I have a very wide dataframe: >80 columns.
I would like to aggregate over some of the columns on the left, applying paste0
over the other columns:
prov_solicitud expediente Puntos AR16_09 BA16_09 BA11_08 BA17_09 BA22_08
Vigo BS607A 2014/1-5 65 <NA> <NA> <NA> <NA> <NA>
A Coruña BS607A 2014/10-1 42 <NA> 1 <NA> <NA> <NA>
Lugo BS607A 2014/10-2 10 <NA> <NA> - <NA> O
Lugo BS607A 2014/10-2 10 <NA> 2 <NA> <NA> <NA>
Vigo BS607A 2014/10-5 34 <NA> E <NA> <NA> <NA>
Lugo BS607A 2014/100-2 29 <NA> <NA> <NA> <NA> <NA>
dim(tbl)
> [1] 491 81
Having less columns, I would do it with dplyr:
(in this example there are only 5 data columns to paste)

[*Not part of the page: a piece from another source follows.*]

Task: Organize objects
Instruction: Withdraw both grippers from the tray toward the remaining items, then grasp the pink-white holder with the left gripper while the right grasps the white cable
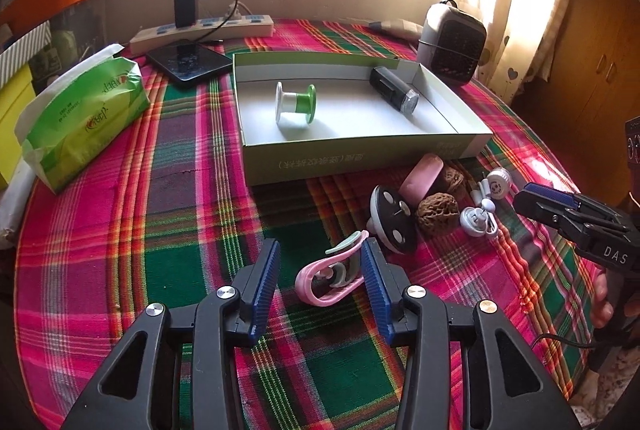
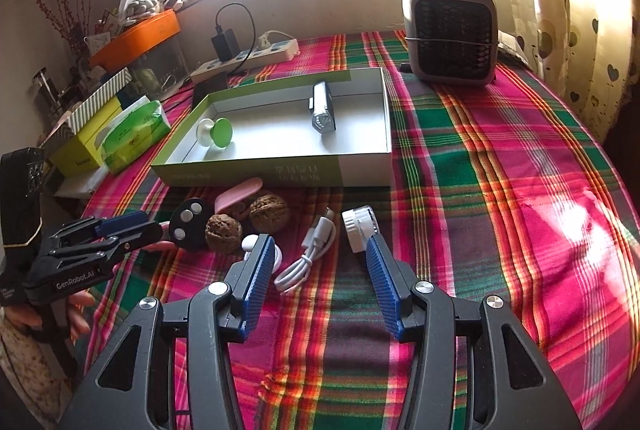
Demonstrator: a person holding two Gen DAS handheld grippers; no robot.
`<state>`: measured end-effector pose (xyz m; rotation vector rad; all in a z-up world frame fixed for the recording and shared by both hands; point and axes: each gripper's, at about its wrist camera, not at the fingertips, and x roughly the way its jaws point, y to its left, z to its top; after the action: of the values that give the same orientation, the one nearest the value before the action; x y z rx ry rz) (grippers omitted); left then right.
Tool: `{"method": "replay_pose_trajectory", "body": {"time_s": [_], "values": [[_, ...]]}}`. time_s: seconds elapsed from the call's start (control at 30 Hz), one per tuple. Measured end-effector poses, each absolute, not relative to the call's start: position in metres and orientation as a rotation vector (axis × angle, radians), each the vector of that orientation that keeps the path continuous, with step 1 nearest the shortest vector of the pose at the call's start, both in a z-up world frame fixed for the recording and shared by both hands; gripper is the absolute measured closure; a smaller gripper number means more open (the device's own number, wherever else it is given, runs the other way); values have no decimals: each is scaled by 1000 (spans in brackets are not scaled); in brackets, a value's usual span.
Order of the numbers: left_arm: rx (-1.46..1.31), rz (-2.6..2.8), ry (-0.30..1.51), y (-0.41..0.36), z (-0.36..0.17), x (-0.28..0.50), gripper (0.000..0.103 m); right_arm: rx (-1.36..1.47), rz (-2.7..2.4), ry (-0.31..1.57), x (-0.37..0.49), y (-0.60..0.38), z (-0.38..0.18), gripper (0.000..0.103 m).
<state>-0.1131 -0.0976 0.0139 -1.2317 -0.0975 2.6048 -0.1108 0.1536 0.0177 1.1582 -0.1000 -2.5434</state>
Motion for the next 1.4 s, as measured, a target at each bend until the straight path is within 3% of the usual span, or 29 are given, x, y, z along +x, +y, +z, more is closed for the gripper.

tbl %.% group_by(prov_solicitud, expediente, Puntos) %.%
summarise(AR16_09=paste0(AR16_09), BA16_09=paste0(BA16_09),
BA11_08=paste0(BA11_08), BA17_09=paste0(BA17_09),
BA22_08=paste0(BA22_08))
How could I do it without having to type all the column names?
Maybe using by
or aggregate
and a formula like prov_solicitud + expediente + Puntos ~ .
.
Would it be useful to use as.formula
. Is there a simpler way?
Probably it would be neccesary to convert all NA
to ""
in the data columns.
And I would like to maintain the same column names.